Exercise materials:
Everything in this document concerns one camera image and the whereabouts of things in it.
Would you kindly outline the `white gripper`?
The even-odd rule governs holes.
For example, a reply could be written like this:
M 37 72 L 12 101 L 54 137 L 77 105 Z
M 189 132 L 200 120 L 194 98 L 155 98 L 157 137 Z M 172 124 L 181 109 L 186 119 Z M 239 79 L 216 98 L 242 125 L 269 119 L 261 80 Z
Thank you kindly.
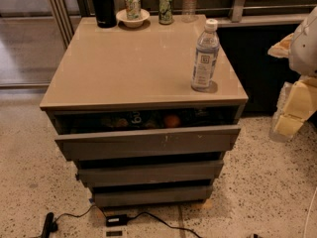
M 272 131 L 291 138 L 303 126 L 303 121 L 308 120 L 316 111 L 317 78 L 306 77 L 300 79 L 292 85 L 283 107 L 283 113 L 287 116 L 273 116 Z

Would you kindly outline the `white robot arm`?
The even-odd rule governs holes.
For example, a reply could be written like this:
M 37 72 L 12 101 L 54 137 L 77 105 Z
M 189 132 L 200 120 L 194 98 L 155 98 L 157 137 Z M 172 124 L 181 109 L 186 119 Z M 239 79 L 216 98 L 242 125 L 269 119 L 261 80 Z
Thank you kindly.
M 283 142 L 290 140 L 317 111 L 317 7 L 267 53 L 288 59 L 290 69 L 300 74 L 294 83 L 283 85 L 272 117 L 271 137 Z

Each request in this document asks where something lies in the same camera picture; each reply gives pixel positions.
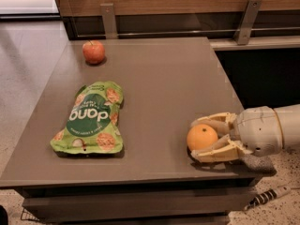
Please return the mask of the white rounded gripper body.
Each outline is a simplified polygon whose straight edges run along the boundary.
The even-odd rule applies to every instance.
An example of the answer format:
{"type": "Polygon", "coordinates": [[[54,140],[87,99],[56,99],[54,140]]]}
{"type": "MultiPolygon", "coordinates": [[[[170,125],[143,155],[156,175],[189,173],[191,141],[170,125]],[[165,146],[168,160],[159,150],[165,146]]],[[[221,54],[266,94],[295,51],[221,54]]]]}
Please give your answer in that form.
{"type": "Polygon", "coordinates": [[[277,154],[283,147],[276,112],[266,106],[242,111],[234,121],[235,138],[257,157],[277,154]]]}

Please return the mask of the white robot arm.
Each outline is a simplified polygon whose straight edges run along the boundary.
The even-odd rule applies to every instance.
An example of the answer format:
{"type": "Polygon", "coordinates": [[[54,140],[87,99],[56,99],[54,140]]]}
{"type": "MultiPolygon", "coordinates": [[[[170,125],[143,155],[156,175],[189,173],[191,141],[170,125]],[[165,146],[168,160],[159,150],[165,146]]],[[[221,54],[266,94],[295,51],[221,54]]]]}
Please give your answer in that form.
{"type": "Polygon", "coordinates": [[[201,163],[233,161],[246,155],[270,156],[300,144],[300,105],[216,113],[196,119],[190,129],[198,125],[206,125],[202,130],[211,128],[217,134],[217,140],[205,148],[190,148],[191,156],[201,163]]]}

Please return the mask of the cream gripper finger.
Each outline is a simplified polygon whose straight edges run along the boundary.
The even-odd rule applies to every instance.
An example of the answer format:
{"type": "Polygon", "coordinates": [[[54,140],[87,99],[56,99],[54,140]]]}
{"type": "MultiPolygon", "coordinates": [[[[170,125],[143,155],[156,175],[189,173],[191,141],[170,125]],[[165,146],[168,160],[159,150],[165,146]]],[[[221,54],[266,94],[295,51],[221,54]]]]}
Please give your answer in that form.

Problem statement: What lines in the material mention "robot"? Copy every one of them.

Answer section:
Would you kindly outline the `white robot arm`?
Please return the mask of the white robot arm.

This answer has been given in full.